- _Task to complete_: Write the listing out again, exactly as it appears.

- _Data section_:

_ _ _ _ _

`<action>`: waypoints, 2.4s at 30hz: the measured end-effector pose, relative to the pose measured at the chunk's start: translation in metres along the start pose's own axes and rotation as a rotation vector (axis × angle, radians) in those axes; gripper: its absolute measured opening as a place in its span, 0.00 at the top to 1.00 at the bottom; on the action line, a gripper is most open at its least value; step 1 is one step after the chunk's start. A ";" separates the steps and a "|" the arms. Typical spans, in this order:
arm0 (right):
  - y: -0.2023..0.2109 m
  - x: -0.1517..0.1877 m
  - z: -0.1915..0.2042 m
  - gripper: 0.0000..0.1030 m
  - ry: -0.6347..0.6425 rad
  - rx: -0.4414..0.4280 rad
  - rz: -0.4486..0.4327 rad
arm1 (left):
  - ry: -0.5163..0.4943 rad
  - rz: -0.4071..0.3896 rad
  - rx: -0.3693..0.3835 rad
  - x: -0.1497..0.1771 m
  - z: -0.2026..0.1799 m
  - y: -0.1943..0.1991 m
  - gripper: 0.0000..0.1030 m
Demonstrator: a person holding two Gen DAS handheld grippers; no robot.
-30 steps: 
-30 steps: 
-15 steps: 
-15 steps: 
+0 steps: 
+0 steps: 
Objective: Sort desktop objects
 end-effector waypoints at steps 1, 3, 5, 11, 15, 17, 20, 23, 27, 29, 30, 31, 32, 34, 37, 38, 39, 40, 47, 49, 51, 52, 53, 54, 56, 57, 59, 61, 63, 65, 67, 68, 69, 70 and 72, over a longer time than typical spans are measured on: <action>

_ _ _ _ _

- _Answer space_:
`<action>`: waypoints, 2.4s at 30hz: the measured end-effector pose, relative to the pose measured at the chunk's start: translation in metres along the start pose's own axes and rotation as a rotation vector (axis × angle, radians) in those axes; gripper: its absolute measured opening as a place in its span, 0.00 at the top to 1.00 at the bottom; on the action line, a gripper is most open at its least value; step 1 is one step after the chunk's start. A ";" separates the steps and a "|" the arms. Typical spans, in this order:
arm0 (right):
  - y: -0.2023..0.2109 m
  - x: -0.1517..0.1877 m
  - z: -0.1915..0.2042 m
  - gripper: 0.0000..0.1030 m
  - ry: -0.6347..0.6425 rad
  - rx: -0.4414..0.4280 rad
  - rz: -0.4486..0.4327 rad
arm1 (left):
  - ry: -0.5163..0.4943 rad
  - rz: -0.4071..0.3896 rad
  - rx: -0.3693..0.3835 rad
  - x: -0.1497..0.1771 m
  - z: -0.2026..0.1799 m
  - y: -0.1943..0.1991 m
  - gripper: 0.0000..0.1030 m
Demonstrator: a person holding two Gen DAS handheld grippers; no robot.
-30 steps: 
-30 steps: 
-15 steps: 
-15 steps: 
+0 steps: 
+0 steps: 
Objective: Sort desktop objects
 end-effector waypoints at steps 1, 3, 5, 11, 15, 17, 20, 23, 27, 29, 30, 31, 32, 34, 37, 38, 39, 40, 47, 49, 51, 52, 53, 54, 56, 57, 59, 61, 63, 65, 67, 68, 69, 70 and 72, over a longer time than typical spans are measured on: <action>

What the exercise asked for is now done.